Because I'm boiling 8 to 10 L of water with sorghum and hops, cold crashing, then topping up with bottled water. But this is really just down to my equipment (stove being crap mainly). I'll give it a go and report back my findings, but from the sounds of things it should be similar to my current results.

Personally, I wouldn't add straight tap water to my brew. Bottled water, sure, but I'll boil the tap water first.

Also, 2 other things: there is a maximum limit to the amount of hops utilization you can get in a boil. Normally, this is only an issue for a partial boil if you are doing a very high IBU beer, but from what I understand, you are aiming to do a 'quarter boil', where you are going to boil 10-12 L and aim to produce 40 L of finished beer (if this isn't right, please let me know)


Second, a more concentrated wort is more likely to have issues with scorching to the bottom of your pot, and you'll have more darkening of the wort during your boil (maillard reactions).

You can help the second problem by doing a late extract addition, which I recommend anyway (I'd do it at 30-40 minutes into your 1 hr boil, as it seems like I'm still getting a lot of hot break material happening after the extract has been boiling for 10-15 minutes.)
 
Personally, I wouldn't add straight tap water to my brew. Bottled water, sure, but I'll boil the tap water first.

Also, 2 other things: there is a maximum limit to the amount of hops utilization you can get in a boil.

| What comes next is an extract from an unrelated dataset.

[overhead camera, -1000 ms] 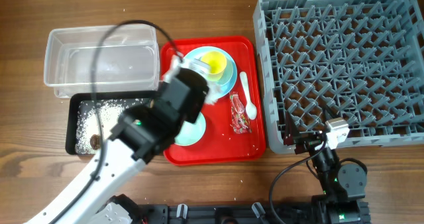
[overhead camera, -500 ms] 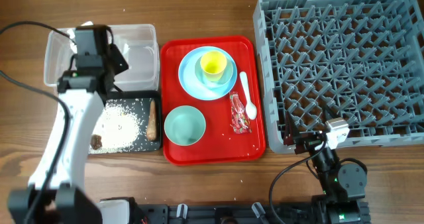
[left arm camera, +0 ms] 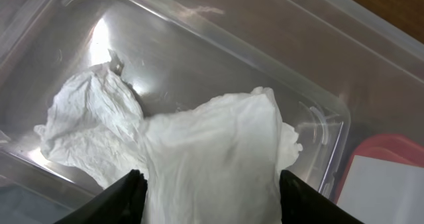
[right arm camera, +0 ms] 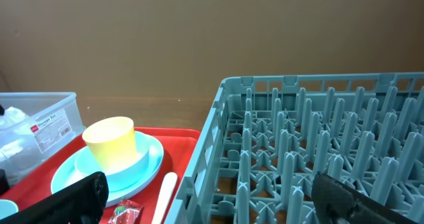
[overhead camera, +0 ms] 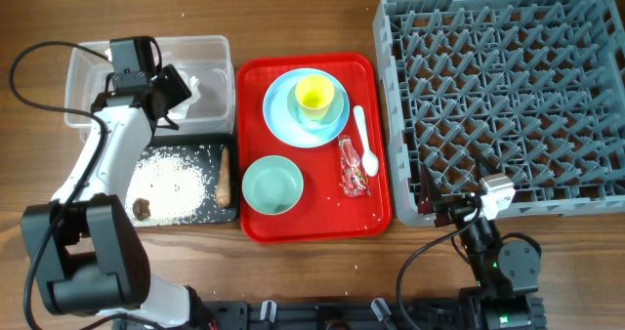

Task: Sort waste into correct bins and load items into the dishwasher rack
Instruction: 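Carry the tissue left and drop it into the clear plastic bin, then move the left gripper back over the red tray toward the red wrapper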

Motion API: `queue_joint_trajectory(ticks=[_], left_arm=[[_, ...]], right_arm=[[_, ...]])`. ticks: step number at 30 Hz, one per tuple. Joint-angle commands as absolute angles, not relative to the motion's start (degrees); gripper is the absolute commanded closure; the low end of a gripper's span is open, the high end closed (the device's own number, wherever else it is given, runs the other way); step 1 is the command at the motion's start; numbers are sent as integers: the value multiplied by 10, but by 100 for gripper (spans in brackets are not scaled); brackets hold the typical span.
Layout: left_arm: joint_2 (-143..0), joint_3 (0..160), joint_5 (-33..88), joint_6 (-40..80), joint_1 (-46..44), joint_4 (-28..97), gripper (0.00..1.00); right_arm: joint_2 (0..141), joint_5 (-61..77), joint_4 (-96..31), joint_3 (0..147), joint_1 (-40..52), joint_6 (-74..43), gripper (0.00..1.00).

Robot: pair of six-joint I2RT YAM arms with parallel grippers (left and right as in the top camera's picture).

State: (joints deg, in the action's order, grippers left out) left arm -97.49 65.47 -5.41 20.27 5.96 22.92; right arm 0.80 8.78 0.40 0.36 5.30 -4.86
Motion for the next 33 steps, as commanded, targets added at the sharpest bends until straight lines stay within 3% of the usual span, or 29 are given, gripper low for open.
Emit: queue_joint_trajectory(ticks=[1, 4, 8, 9, 10, 11, 13, 16, 17, 18, 19, 20, 21, 22, 29, 33], left_arm=[[-941, 657, -21, 198, 61, 234, 31], [-896, 657, 18, 198, 61, 236, 19], [-826, 657, 25, 200, 61, 267, 20], [-816, 657, 24, 200, 61, 274, 24], [-809, 657, 18, 200, 61, 282, 45], [-808, 657, 12, 200, 61, 285, 58], [-814, 657, -23, 200, 61, 295, 75], [-838, 657, -28, 205, 62, 296, 89], [-844, 657, -28, 208, 62, 296, 89], [-851, 657, -29, 215, 62, 296, 82], [-855, 657, -29, 215, 62, 295, 63], [-864, 657, -28, 215, 62, 289, 27], [-875, 657, -27, 215, 62, 282, 9], [-883, 657, -23, 215, 62, 279, 3], [-891, 657, 34, 215, 62, 272, 0], [-887, 657, 53, 215, 62, 273, 14]], right_arm=[[8, 90, 6, 3, 52, -46, 0], [8, 90, 6, 3, 52, -46, 0], [8, 90, 6, 3, 52, -46, 0], [8, 90, 6, 3, 52, -46, 0], [8, 90, 6, 3, 52, -46, 0], [8, 90, 6, 3, 52, -46, 0], [8, 90, 6, 3, 52, -46, 0], [8, 90, 6, 3, 52, -46, 1], [8, 90, 6, 3, 52, -46, 0], [8, 90, 6, 3, 52, -46, 0], [8, 90, 6, 3, 52, -46, 0], [8, 90, 6, 3, 52, -46, 0], [8, 90, 6, 3, 52, -46, 0], [8, 90, 6, 3, 52, -46, 0], [8, 90, 7, 3, 52, -46, 0], [10, 90, 7, 3, 52, -46, 0]])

Normally, this is only an issue for a partial boil if you are doing a very high IBU beer, but from what I understand, you are aiming to do a 'quarter boil', where you are going to boil 10-12 L and aim to produce 40 L of finished beer (if this isn't right, please let me know)


Second, a more concentrated wort is more likely to have issues with scorching to the bottom of your pot, and you'll have more darkening of the wort during your boil (maillard reactions).

You can help the second problem by doing a late extract addition, which I recommend anyway (I'd do it at 30-40 minutes into your 1 hr boil, as it seems like I'm still getting a lot of hot break material happening after the extract has been boiling for 10-15 minutes.)

Yep, 1/4 boils.

Thanks for the info. Also yeah, I'm not planning super hopping or anything. My IPA's are around the 60's.